*Problem to solve*:
Using the data beneath this instruction, retype only the lines from the one that contains "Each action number" down to the one that contains "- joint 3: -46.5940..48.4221", both included, exactly as they appear.

*Information shown*:
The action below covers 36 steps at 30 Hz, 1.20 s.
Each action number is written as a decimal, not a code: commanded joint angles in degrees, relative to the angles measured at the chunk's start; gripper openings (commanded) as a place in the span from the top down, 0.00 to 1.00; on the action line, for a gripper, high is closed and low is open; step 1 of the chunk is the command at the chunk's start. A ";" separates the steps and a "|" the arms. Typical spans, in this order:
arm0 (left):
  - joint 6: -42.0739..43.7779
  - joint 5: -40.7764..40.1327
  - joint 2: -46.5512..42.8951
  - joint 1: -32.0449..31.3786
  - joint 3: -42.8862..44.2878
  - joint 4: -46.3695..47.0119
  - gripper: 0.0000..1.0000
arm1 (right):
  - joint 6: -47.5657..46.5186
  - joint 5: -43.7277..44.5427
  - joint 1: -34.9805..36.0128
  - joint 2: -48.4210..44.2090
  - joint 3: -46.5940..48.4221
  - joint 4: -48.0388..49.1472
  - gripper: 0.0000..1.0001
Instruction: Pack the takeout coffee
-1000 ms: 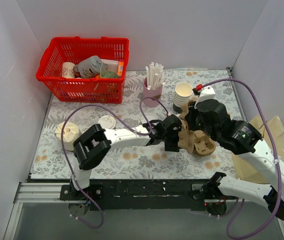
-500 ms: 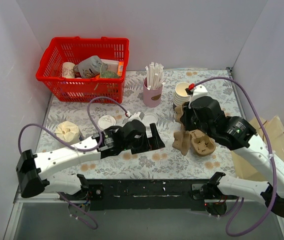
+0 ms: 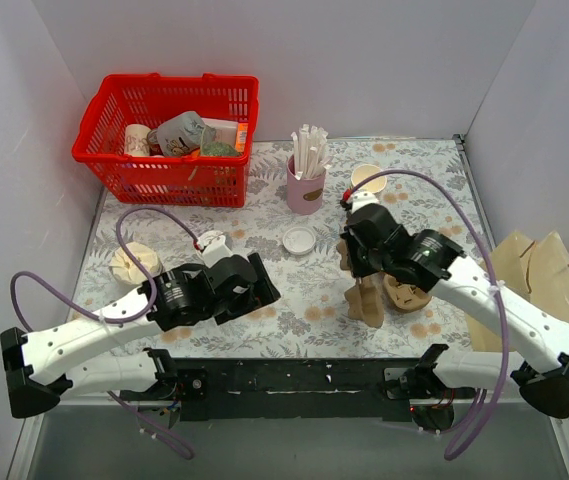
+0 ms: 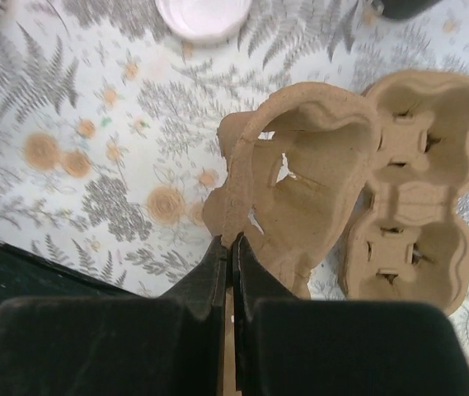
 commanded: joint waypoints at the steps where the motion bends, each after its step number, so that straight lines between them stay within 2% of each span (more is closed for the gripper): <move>1: -4.42 -5.62 -2.12 -0.19 3.71 -9.50 0.02 | 4.86 4.18 3.91 4.96 -3.81 0.76 0.99; 4: -6.70 -6.77 -3.08 -0.19 3.71 -12.23 0.02 | 10.57 8.75 8.57 9.70 -4.78 0.14 0.99; 9: -8.90 -7.64 -7.56 -0.28 0.99 -13.29 0.02 | 16.73 10.87 15.43 17.45 -4.08 1.64 0.99; 14: -11.80 -8.17 -10.29 -0.19 -0.51 -15.40 0.02 | 19.37 13.59 20.44 28.34 2.15 1.29 0.99; 17: -13.03 -8.08 -11.52 -0.28 -0.95 -16.71 0.02 | 21.13 14.13 21.50 34.41 6.53 0.67 0.94; 20: -13.83 -8.35 -12.58 -0.19 -0.86 -18.38 0.02 | 21.31 12.02 21.94 38.46 10.40 0.67 0.80; 21: -14.09 -8.35 -12.75 -0.28 -0.95 -18.56 0.02 | 21.40 11.76 22.03 39.16 11.20 0.76 0.69; 23: -14.18 -8.61 -13.28 -0.19 -0.95 -18.65 0.02 | 20.61 10.00 22.03 39.61 12.09 2.68 0.61; 24: -14.18 -8.61 -13.37 -0.19 -0.95 -18.65 0.02 | 19.30 8.95 22.03 39.52 12.44 3.91 0.52; 28: -14.44 -8.79 -13.11 -0.19 -0.95 -18.30 0.02 | 15.16 0.62 22.03 36.20 10.87 11.99 0.37; 33: -13.83 -8.09 -11.88 -0.19 -1.30 -16.20 0.02 | 14.02 2.43 21.50 30.04 7.53 15.96 0.09; 36: -12.43 -7.91 -10.22 -0.28 -0.78 -14.44 0.02 | 12.97 4.54 20.27 24.86 5.68 16.22 0.06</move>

*Your response*:
Each action number is written as a decimal, not a code: commanded joint angles in degrees, relative to the angles measured at the chunk's start; gripper openings (commanded) as a place in the span from the top down, 0.00 to 1.00; on the action line, for a gripper, high is closed and low is open; step 1 of the chunk is the command at the chunk's start. A ";" separates the steps and a "|" the arms. Typical spans, in this order:
arm0 (left):
  - joint 6: -42.0739..43.7779
  - joint 5: -40.7764..40.1327
  - joint 2: -46.5512..42.8951
  - joint 1: -32.0449..31.3786
  - joint 3: -42.8862..44.2878
  - joint 4: -46.3695..47.0119
  - gripper: 0.0000..1.0000
arm1 (right):
  - joint 6: -47.5657..46.5186
  - joint 5: -43.7277..44.5427
  - joint 1: -34.9805..36.0128
  - joint 2: -48.4210..44.2090
  - joint 3: -46.5940..48.4221

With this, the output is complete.